Monday, April 19, 2010

Who Has the Power to Say: You Can Fly Again?

The question of standards for returning to safe flying, and ultimately which authority governs those standards, is being voiced in travel and business forums.

from Conde Nast Traveler
http://clivealive.truth.travel/2010/04/who-has-the-power-to-say-you-can-fly-again.html

The New York Times
http://www.nytimes.com/2010/04/20/world/europe/20ash.html?ref=global-home

Telegraph (UK)
http://www.telegraph.co.uk/travel/travelnews/7607216/Iceland-volcano-air-restrictions-are-excessive-says-European-Commission.html


A knotty set of issues, to be sure, but also one about leadership and the political will to recognize how twenty-first century global air travel can't necessarily be managed through antiquated, territorial and finally nation-based forms of governance.

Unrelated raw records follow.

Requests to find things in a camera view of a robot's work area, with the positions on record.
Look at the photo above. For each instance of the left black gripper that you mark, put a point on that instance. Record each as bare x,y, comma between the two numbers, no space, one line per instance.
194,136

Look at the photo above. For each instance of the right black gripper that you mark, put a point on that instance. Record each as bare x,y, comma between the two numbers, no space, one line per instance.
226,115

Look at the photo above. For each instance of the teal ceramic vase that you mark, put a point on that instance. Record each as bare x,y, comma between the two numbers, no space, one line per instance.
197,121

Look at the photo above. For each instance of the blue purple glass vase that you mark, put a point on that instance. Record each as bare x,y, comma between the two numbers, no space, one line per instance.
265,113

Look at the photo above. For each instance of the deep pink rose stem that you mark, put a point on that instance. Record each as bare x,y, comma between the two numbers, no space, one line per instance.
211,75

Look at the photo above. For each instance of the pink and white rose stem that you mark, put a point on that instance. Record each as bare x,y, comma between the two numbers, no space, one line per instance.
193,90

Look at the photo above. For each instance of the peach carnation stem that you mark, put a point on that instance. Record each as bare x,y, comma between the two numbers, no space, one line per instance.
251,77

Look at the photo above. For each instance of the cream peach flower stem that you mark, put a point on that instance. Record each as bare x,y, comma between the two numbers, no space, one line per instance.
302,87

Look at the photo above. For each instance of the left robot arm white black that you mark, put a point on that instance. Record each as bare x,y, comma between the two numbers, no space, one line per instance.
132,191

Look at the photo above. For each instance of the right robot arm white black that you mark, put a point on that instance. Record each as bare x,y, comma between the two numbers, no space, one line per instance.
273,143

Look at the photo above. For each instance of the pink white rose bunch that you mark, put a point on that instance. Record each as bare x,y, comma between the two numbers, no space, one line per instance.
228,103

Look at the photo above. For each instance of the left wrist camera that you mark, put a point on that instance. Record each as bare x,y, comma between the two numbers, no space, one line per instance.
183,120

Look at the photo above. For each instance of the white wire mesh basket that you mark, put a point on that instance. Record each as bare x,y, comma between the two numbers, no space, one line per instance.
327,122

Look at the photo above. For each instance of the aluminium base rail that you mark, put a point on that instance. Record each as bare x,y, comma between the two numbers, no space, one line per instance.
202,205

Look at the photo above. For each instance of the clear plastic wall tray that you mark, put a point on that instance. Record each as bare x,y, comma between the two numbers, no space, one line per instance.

Comparing Airline and Banking Crisis Regulation


The Icelandic volcanic ash cloud has caused a global crisis in aviation. I’m currently in northern Europe, where reactions to the continental shutdown of flights have ranged from the whimsical to the anxious to the furious. On a very basic level, the perfectly cloudless sky over Berlin throughout the weekend has led to a sense of bemusement. Not least because of that invisibility of the ash cloud threat, it is difficult not to wonder about what acceptable level of safety, say, of particles in the air, will allow planes to return to normal flight schedules.

The question of standards, or requirements for opening airspace and resuming air travel, is of course the one being raised by carriers who conducted a few test flights without incident over the weekend. While presumably motivated by their financial interest in returning to the air, it would be unfair to allege that this is their only interest; safety remains a central value to their successful operation (if only, for the cynics, for their sustainable financial success). We have all heard about the few tragic or near tragic incidents that have occurred over the last three decades and demonstrated the dangerous potential effect of airborne ash on jet planes. Yet the scientific standards for understanding these potential effects remain largely theoretical and speculative. Despite this lack of more empirical evidence, the response of aviation authorities has been thoroughgoing and unequivocal: airspace has been closed to commercial flights in most European countries.

Compare this to the regulatory response to the banking and fiscal crisis beginning in late 2008 and continuing today, if now mostly in terms of determining what frameworks (if any) should exist within or across nations to govern trading. Obviously there are many, many differences. Among the most obvious is the difference between the physical risk of flying a plane that may crash and the financial risk that may ruin portfolios or lifelong investments but leave individuals alive and physically uninjured.

Yet the question of standards, murky in both cases, has elicited very different responses: in aviation, a shutdown; in banking, even in the darkest days of 2008 or 2009, few constraints, certainly not uniform across borders, were imposed on trading, say of CDOs or derivatives, by large banks. Even more, what also matters here is how governments or regulators are able to intervene in business operations, presumably, in the public interest, seem very different. I’m not necessarily advocating a greater or lesser level of governance or oversight of either industry. But together the two crises should prompt a discussion of how twenty-first century governments and regulators act (or don’t) in the public and corporate interests.